» **Instructions for the task**: The whole listing is to be returned exactly.

[Opening Provided data section]

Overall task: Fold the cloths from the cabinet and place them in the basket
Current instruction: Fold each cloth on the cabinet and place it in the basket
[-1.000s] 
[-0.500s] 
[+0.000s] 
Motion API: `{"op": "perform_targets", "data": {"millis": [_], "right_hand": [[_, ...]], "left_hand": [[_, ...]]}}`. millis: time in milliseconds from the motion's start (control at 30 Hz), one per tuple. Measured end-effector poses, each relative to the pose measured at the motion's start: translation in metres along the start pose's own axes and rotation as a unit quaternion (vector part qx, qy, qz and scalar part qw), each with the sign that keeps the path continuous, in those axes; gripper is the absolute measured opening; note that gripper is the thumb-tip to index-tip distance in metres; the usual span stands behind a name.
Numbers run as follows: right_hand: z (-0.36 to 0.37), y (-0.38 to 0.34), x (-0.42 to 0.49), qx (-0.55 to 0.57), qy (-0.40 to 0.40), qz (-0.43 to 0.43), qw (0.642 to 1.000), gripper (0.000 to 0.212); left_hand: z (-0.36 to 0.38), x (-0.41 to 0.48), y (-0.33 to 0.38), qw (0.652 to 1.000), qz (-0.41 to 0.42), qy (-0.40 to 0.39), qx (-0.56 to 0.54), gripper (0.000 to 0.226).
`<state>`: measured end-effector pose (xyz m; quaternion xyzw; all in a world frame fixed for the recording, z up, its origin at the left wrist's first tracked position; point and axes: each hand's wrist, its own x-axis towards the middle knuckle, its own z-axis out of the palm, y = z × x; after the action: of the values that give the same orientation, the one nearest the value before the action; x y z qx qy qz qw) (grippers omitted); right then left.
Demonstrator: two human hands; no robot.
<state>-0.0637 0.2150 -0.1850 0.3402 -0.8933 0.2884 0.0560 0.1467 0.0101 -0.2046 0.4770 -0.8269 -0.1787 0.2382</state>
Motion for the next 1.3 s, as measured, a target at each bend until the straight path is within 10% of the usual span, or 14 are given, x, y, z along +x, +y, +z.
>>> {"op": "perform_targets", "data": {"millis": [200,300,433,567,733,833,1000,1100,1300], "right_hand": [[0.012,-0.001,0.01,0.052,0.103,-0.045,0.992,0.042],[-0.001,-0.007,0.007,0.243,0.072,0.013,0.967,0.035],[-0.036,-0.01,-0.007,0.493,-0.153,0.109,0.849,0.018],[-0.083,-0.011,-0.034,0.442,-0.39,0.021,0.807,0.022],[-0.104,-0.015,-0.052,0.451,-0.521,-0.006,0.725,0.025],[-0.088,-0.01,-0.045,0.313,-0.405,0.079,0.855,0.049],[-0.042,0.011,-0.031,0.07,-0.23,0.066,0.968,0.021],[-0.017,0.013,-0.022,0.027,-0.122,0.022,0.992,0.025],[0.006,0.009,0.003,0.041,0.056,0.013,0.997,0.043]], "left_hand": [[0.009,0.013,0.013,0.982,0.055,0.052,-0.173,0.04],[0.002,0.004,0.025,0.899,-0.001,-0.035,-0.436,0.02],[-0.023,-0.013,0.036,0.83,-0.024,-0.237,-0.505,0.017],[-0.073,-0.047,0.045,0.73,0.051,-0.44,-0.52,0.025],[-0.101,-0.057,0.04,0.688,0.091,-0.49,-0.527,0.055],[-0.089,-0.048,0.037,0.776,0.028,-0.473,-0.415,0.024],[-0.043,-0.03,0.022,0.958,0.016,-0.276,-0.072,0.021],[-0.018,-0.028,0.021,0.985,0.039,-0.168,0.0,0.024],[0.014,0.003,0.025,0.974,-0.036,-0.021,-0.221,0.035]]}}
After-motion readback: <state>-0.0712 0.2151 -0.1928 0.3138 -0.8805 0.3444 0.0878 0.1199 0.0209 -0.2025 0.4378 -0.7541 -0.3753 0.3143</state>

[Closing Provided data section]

» **Response**:
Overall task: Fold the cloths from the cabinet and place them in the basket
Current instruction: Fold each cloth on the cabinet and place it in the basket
[-1.000s] 
[-0.500s] 
[+0.000s] 
Motion API: `{"op": "perform_targets", "data": {"millis": [_], "right_hand": [[_, ...]], "left_hand": [[_, ...]]}}`. millis: time in milliseconds from the motion's start (control at 30 Hz), one per tuple. Measured end-effector poses, each relative to the pose measured at the motion's start: translation in metres along the start pose's own axes and rotation as a unit quaternion (vector part qx, qy, qz and scalar part qw), each with the sign that keeps the path continuous, in those axes; gripper is the absolute measured opening; note that gripper is the thumb-tip to index-tip distance in metres; the usual span stands behind a name.
Numbers run as follows: right_hand: z (-0.36 to 0.37), y (-0.38 to 0.34), x (-0.42 to 0.49), qx (-0.55 to 0.57), qy (-0.40 to 0.40), qz (-0.43 to 0.43), qw (0.642 to 1.000), gripper (0.000 to 0.212); left_hand: z (-0.36 to 0.38), x (-0.41 to 0.48), y (-0.33 to 0.38), qw (0.652 to 1.000), qz (-0.41 to 0.42), qy (-0.40 to 0.39), qx (-0.56 to 0.54), gripper (0.000 to 0.226).
`<state>`: measured end-effector pose (xyz m; quaternion xyzw; all in a world frame fixed for the recording, z up, its origin at the left wrist's first tracked position; point and axes: each hand's wrist, its own x-axis towards the middle knuckle, its own z-axis out of the palm, y = z × x; after the action: of the values that give the same orientation, the one nearest the value before the action; x y z qx qy qz qw) (grippers omitted); right then left.
Demonstrator: two human hands; no robot.
<state>-0.0637 0.2150 -0.1850 0.3402 -0.8933 0.2884 0.0560 0.1467 0.0101 -0.2046 0.4770 -0.8269 -0.1787 0.2382</state>
Motion for the next 1.3 s, as measured, a target at each bend until the straight path is within 10% of the usual span, or 14 are given, x, y, z along +x, +y, +z.
>>> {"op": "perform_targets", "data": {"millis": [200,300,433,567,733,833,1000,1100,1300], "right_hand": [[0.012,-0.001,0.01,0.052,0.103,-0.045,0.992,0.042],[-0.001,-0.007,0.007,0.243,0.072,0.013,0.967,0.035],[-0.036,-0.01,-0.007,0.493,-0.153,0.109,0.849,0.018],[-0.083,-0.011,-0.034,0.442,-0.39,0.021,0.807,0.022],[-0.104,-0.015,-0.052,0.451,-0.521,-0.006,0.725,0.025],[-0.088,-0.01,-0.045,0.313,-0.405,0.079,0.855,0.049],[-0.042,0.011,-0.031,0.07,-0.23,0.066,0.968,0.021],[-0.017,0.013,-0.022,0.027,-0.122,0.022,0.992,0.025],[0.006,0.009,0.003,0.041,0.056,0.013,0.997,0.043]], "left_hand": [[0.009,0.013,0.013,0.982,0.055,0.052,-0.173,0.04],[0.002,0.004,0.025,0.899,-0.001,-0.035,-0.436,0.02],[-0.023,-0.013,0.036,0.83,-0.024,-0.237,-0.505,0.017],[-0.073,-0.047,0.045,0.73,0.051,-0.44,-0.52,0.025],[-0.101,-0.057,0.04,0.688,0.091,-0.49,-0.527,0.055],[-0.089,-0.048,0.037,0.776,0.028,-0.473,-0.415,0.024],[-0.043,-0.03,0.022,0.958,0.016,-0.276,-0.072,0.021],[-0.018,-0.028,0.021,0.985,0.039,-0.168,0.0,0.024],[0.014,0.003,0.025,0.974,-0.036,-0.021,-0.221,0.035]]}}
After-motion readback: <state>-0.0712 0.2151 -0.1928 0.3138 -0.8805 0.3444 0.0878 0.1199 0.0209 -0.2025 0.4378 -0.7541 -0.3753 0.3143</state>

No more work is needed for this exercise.